Sul fronte musicale, l’intervento più significativo è Comfortably Numb Re-Imagined, realizzata con la cantante palestinese Mona Miari. Già presentata a giugno, la nuova versione del classico dei Pink Floyd combina parti in inglese e arabo e ribalta il senso del ritornello: all’assuefazione contrappone il rifiuto di diventare insensibili alla sofferenza.

Il progetto raccoglie fondi per il Palestine Children’s Relief Fund, organizzazione che offre assistenza sanitaria ai bambini palestinesi. "Ogni bambino merita accesso alle cure mediche, indipendentemente da dove nasce", ha dichiarato Waters. Il video comprende riprese effettuate a New York e a Gaza, dove la troupe ha lavorato sotto i bombardamenti. 

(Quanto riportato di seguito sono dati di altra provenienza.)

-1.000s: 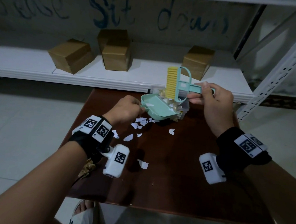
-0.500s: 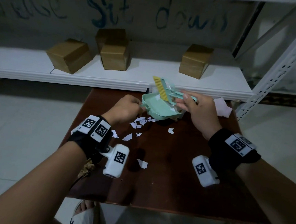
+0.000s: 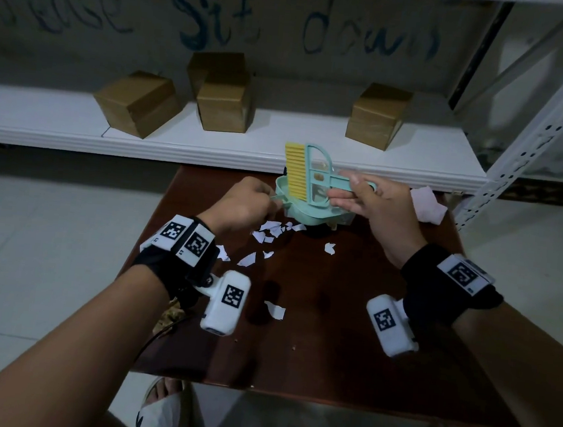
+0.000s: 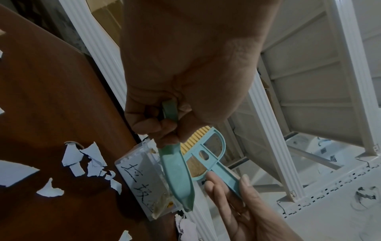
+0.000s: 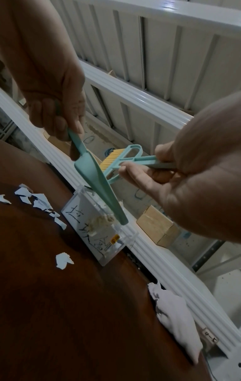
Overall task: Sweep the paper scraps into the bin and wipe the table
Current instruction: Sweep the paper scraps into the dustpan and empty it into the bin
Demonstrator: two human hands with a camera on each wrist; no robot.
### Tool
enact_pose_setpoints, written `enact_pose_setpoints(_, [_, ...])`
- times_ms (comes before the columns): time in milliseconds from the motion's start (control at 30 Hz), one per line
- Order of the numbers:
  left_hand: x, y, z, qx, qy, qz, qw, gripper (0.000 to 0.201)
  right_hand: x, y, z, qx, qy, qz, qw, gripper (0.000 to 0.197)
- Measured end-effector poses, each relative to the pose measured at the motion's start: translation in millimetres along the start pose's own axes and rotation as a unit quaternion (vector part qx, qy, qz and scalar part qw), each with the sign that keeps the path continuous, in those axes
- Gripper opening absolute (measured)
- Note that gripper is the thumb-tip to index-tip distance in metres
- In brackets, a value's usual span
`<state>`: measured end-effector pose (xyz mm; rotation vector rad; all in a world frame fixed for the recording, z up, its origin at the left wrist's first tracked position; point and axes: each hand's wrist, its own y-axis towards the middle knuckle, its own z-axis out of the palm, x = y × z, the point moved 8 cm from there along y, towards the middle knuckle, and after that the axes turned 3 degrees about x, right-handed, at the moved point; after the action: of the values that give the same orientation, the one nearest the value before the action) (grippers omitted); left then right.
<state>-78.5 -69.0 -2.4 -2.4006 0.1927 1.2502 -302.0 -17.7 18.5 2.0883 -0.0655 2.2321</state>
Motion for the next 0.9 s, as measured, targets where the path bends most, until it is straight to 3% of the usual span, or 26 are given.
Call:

Nell’intervista a WIRED Middle East del 27 luglio, Waters ha collegato il brano al rischio che il consumo continuo di immagini produca distacco anziché partecipazione. Pensando a come verrà ascoltato in futuro, ha detto: "Spero che vi sentano qualcosa di profetico". Per Miari, invece, la relazione con la Palestina è personale prima ancora che politica: "Io sono la causa".

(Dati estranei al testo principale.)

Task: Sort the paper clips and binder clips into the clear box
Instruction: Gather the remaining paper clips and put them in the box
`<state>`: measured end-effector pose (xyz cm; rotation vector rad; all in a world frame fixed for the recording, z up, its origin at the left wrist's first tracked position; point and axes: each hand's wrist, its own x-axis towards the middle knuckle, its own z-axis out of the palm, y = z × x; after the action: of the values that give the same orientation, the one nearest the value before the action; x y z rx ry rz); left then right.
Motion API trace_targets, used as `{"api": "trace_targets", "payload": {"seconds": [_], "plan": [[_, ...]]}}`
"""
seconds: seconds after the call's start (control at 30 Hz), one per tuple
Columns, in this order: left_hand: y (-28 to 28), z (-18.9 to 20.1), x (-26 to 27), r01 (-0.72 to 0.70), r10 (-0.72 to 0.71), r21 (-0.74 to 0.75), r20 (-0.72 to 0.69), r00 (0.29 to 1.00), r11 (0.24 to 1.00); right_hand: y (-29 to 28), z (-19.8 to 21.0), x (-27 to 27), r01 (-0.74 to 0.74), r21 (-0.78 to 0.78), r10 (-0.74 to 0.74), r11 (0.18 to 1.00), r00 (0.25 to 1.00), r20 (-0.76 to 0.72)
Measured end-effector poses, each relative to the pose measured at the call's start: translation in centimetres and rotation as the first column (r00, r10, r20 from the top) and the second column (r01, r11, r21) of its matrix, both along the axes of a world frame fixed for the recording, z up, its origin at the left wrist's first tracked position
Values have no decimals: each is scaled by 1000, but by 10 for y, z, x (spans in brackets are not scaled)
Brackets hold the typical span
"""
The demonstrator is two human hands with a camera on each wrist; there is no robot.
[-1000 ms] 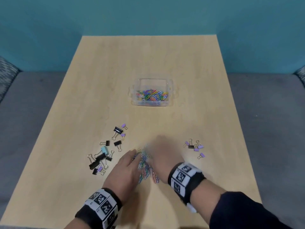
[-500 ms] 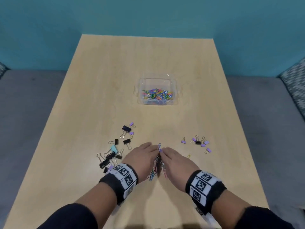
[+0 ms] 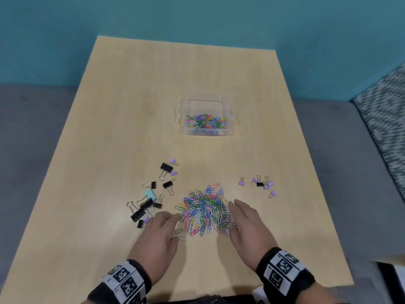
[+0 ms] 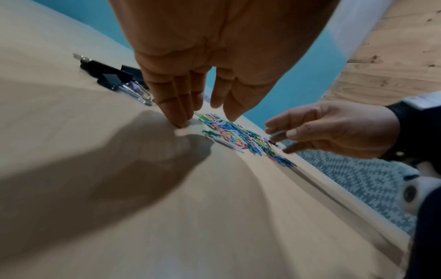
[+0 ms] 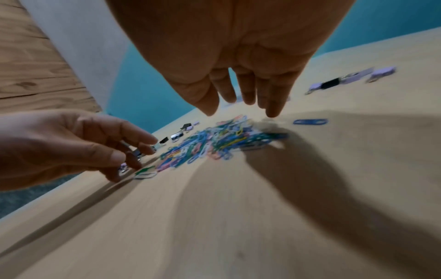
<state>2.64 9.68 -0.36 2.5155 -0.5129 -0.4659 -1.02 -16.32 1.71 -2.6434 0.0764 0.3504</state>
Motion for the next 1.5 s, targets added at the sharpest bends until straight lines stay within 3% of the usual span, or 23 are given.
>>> {"api": "trace_targets", "payload": {"seconds": [0.1,0.17,0.5,0.8,1.27,1.37,1.5], "plan": [[-8,2,0,-78,76,-22,-67,995,997,-23,-1,-14,134,-108,-146,985,982,-116],[-19,5,2,-73,72,-8,-86,994,997,-25,-5,-14,125,-174,-158,977,969,-191],[-86,5,45,-31,42,178,-62,997,984,17,-7,65,-130,-127,115,983,987,-115],[-97,2,62,50,-70,267,67,995,962,7,-6,81,-323,-159,309,933,945,-108],[-85,12,63,153,-186,304,84,979,940,0,5,89,-342,-98,324,935,932,-166],[-84,13,66,153,-174,291,47,984,944,-3,9,90,-333,-69,317,940,931,-178],[-83,13,71,67,-45,264,-88,995,962,-8,4,92,-230,0,225,973,951,-213]]}}
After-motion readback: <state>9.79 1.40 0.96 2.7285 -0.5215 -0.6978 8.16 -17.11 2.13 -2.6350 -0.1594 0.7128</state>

Israele, boicottaggio e accuse di antisemitismo

Il sostegno passa anche dalla difesa di altri attivisti. Nel luglio 2025 Waters aveva contestato il bando britannico di Palestine Action, dichiarando che avrebbe continuato a sostenerla e definendola nonviolenta. Nello stesso intervento aveva espresso solidarietà a Bob Vylan dopo le polemiche per i cori contro l’esercito israeliano a Glastonbury

Waters sostiene da anni il movimento BDS, che promuove boicottaggio, disinvestimento e sanzioni contro Israele. Nell’intervista a Tucker Carlson pubblicata il 17 luglio è tornato sulle difficoltà incontrate con gli alberghi durante il tour sudamericano del 2023, attribuendole alle pressioni di organizzazioni filoisraeliane. Ha inoltre sostenuto che il timore di ripercussioni professionali spinga altri artisti a tacere. Sono accuse formulate dal musicista, non una ricostruzione indipendentemente accertata dell’intera vicenda. 

A luglio, su WIRED, ha nuovamente respinto le accuse di antisemitismo, ribadendo di considerare universali i diritti umani: «Non ho nulla di antisemita». Una distinzione che rivendica con forza e che resta al centro dello scontro con i suoi critici. WIRED Middle East

Trump, Putin, Venezuela e Iran: le controversie del 2026

L’orizzonte politico di Waters unisce riferimenti socialisti e opposizione all’interventismo statunitense. Il 16 gennaio, ospite di Piers Morgan, ha accusato Trump di governare nell’interesse degli oligarchi, arrivando a prospettare un proprio trasferimento fuori dagli Stati Uniti. 

Nella stessa intervista ha difeso Nicolás Maduro, descrivendolo come un presidente democraticamente eletto, nonostante le contestazioni sulla legittimità del voto. Su Vladimir Putin ha sostenuto che avesse "davvero cercato di non colpire i civili". Un’affermazione da confrontare con i dati ONU, che attribuiscono agli attacchi russi la grande maggioranza delle vittime civili verificate in Ucraina nel 2025. 

Già all’ONU, nel febbraio 2023, aveva condannato l’invasione come illegale, sostenendo però che fosse stata provocata: una posizione accompagnata dalla richiesta di cessate il fuoco. 

Sull’Iran, Waters aveva sostenuto che i manifestanti non volessero cambiare regime, attirandosi critiche per averne ridimensionato le richieste. Iran International Successivamente si è scusato, precisando: "Sostengo il Paese Iran e il diritto del suo popolo all’autodeterminazione". Una rettifica necessaria per descrivere un attivismo nel quale iniziative umanitarie concrete convivono con letture geopolitiche fortemente contestate.